Persil au potager : réussir le semis, la culture et la récolte

Le persil fait partie de ces plantes aromatiques que l’on croit connaître parce qu’on en voit partout : au potager, en cuisine, sur les étals, parfois même dans un coin oublié du jardin.

Pourtant, ce grand classique réserve quelques petites surprises. Son semis peut jouer avec notre patience, ses jeunes plants n’aiment pas végéter trop longtemps en godet, et son besoin d’humidité demande un minimum d’attention, surtout en été.

Bien cultivé, le persil donne pourtant de belles récoltes pendant de longs mois. Il trouve facilement sa place dans les jardins potagers, en bordure, entre d’autres légumes, dans un carré d’aromatiques, ou même en pot près de la cuisine.

Voyons donc comment choisir votre persil, le semer, le planter, l’entretenir, le récolter et l’utiliser sans compliquer les choses. Comme bien des cultures au jardin naturel, tout commence par de bonnes conditions de départ… et un peu de patience.

Présentation du persil

Le persil cultivé, aujourd’hui généralement nommé Petroselinum crispum, est aussi connu sous l’ancienne appellation Petroselinum sativum. C’est une plante bisannuelle : elle développe surtout ses feuilles la première année, puis monte en graines au printemps ou en début d’été de la deuxième année.

Il appartient à la famille des apiacées, anciennement appelées ombellifères, comme la coriandre, la carotte, le fenouil ou le céleri.

Selon la variété, le sol, l’humidité et l’exposition, un plant de persil mesure généralement entre 20 et 40 cm de haut. Le persil plat, notamment le persil d’Italie, devient parfois plus vigoureux que le persil frisé.

Les principales variétés de persil

On distingue principalement trois types de persil au jardin. Le choix dépend surtout de vos usages : parfum, rendement, décoration des plats, culture en pot ou récoltes régulières.

Type de persilCaractéristiquesIntérêt au jardin et en cuisine
Persil communFeuilles simples, parfum marqué, croissance assez compacteTrès bon choix pour les usages quotidiens et les petits espaces.
Persil d’ItalieFeuilles plates, forte végétation, bonne résistance au froidExcellent pour les récoltes abondantes, les salades, les sauces et les plats cuisinés.
Persil friséFeuilles très découpées, port décoratif, parfum plus discretIntéressant pour garnir les plats, structurer un massif d’aromatiques ou cultiver en pot.

Si vous recherchez avant tout le goût, le persil commun et le persil d’Italie sont à privilégier. Le persil frisé a son charme, mais il joue davantage dans le registre décoratif. Il ne faut pas lui en vouloir : chacun son métier.

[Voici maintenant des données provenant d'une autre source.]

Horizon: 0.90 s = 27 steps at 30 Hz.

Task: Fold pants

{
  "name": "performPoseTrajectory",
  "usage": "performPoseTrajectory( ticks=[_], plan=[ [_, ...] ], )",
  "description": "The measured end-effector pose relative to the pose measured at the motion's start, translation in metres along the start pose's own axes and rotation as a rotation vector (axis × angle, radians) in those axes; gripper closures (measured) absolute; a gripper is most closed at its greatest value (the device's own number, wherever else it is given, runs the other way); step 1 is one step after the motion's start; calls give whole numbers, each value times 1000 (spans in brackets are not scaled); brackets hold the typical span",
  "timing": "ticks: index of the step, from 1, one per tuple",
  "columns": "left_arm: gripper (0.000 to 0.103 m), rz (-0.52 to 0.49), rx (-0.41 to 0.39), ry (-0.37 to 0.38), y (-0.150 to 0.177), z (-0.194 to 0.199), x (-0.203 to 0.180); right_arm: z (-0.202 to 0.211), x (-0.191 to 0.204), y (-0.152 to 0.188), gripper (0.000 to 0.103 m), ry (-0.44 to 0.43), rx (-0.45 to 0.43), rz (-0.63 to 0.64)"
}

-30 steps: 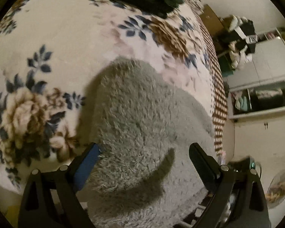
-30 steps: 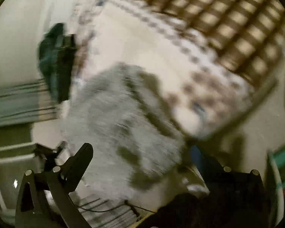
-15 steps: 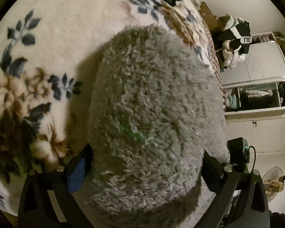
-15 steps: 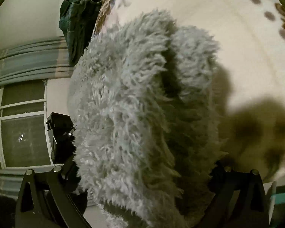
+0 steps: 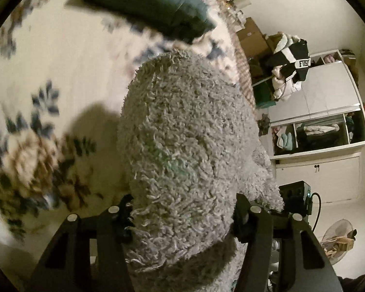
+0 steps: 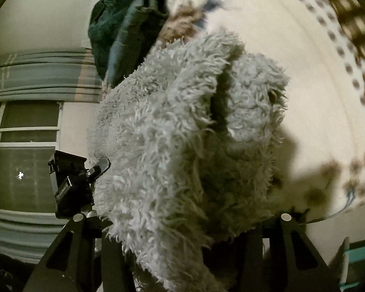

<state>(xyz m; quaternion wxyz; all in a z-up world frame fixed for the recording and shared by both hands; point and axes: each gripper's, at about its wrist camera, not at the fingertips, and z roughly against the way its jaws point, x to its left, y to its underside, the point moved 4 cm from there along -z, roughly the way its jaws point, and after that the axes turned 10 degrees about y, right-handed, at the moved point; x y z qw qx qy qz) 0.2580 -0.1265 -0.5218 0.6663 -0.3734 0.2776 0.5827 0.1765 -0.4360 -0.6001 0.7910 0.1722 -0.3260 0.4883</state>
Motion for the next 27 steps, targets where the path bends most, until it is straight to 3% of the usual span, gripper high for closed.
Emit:
performPoseTrajectory(
  ticks=[6, 14, 18, 22, 27],
  plan=[
    [48, -50, -86, -17, -79, 52, -48, 30, 80, -65, 55, -12, -50, 54],
    [47, -38, -185, -3, -239, 78, -53, 5, 198, -219, 55, -19, -114, 96],
    [47, -22, -208, -12, -322, 79, -29, -39, 249, -305, 55, 4, -114, 115],
    [47, -3, -201, -36, -380, 64, 10, -90, 279, -371, 55, 38, -98, 118],
    [46, 36, -127, -126, -431, 28, 70, -148, 270, -421, 55, 104, -73, 95]
  ],
)
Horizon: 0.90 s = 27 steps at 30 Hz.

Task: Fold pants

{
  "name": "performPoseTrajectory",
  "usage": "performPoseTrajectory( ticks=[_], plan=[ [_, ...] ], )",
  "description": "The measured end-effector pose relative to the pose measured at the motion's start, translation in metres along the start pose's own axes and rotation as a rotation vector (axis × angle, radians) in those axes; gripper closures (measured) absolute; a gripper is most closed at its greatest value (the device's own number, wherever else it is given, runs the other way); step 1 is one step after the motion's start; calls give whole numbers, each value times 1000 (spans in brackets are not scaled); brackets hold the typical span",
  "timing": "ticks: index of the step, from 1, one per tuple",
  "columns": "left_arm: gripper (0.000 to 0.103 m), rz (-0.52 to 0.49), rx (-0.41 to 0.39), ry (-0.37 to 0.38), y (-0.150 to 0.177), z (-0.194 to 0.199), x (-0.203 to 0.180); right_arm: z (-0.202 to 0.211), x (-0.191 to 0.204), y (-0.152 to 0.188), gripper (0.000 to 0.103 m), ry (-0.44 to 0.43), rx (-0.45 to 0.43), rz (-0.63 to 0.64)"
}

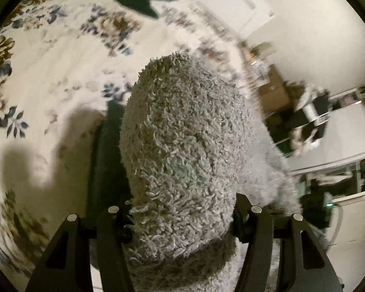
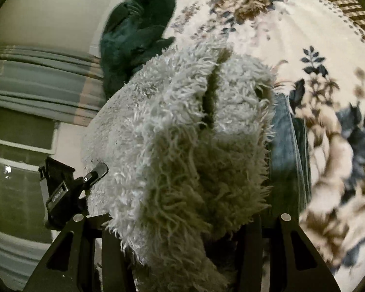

Persil commun à feuilles simples cultivé au potager
Persil commun
Persil d’Italie à feuilles plates et tiges vigoureuses
Persil d’Italie
Persil frisé cultivé pour ses feuilles décoratives
Persil frisé

Culture du persil

Le persil se cultive en pleine terre, en carré potager, en bordure, ou en pot. Sa culture n’est pas difficile, mais elle réclame un sol frais, une exposition adaptée et un semis suivi avec attention.

Exposition, sol et besoins en eau

Le persil apprécie une exposition lumineuse, mais pas brûlante. La mi-ombre lui convient très bien, surtout en été ou dans les régions où les journées deviennent vite chaudes. Au printemps et à l’automne, un soleil doux ne lui pose pas de problème.

Évitez en revanche l’ombre dense. Dans un endroit trop sombre, les plants restent faibles, s’allongent, produisent moins de feuilles et deviennent plus sensibles aux maladies.

Côté sol, le persil aime les terres riches, souples, fraîches et bien drainées. En terre fortement calcaire, sa culture peut devenir plus délicate, notamment si le sol se dessèche vite ou se compacte.

Ses besoins en eau sont réels. Le sol doit rester frais, sans être détrempé. Un excès d’eau permanent favorise les problèmes racinaires et certaines maladies du feuillage. D’où l’intérêt d’un sol bien drainé, mais jamais sec trop longtemps.

À retenir pour l’emplacementLe persil donne de meilleurs résultats dans un sol fertile, frais et vivant, avec une exposition protégée des fortes chaleurs.

  • Mi-ombre claire en été ou en climat chaud.
  • Soleil doux possible au printemps et à l’automne.
  • Sol enrichi en compost mûr, mais sans excès d’azote.
  • Arrosages réguliers, surtout en pot et en période sèche.

Semer du persil

Le semis de persil est le point qui déroute le plus les jardiniers. La graine est petite, lente à germer, et elle n’aime pas les à-coups d’humidité. Dans de bonnes conditions, la levée peut prendre 10 à 15 jours. En pleine terre fraîche, elle peut demander trois à quatre semaines.

C’est long. Très long même, quand on regarde son rang tous les matins avec l’air soupçonneux du jardinier qui commence à douter de tout, y compris de la réalité botanique du persil.

Les semis directs au jardin sont possibles, mais je préfère généralement semer en pépinière ou en godets. Le suivi de l’humidité y est plus simple, et les graines risquent moins de disparaître dans un sol qui croûte, sèche ou se fait gratter par un oiseau curieux.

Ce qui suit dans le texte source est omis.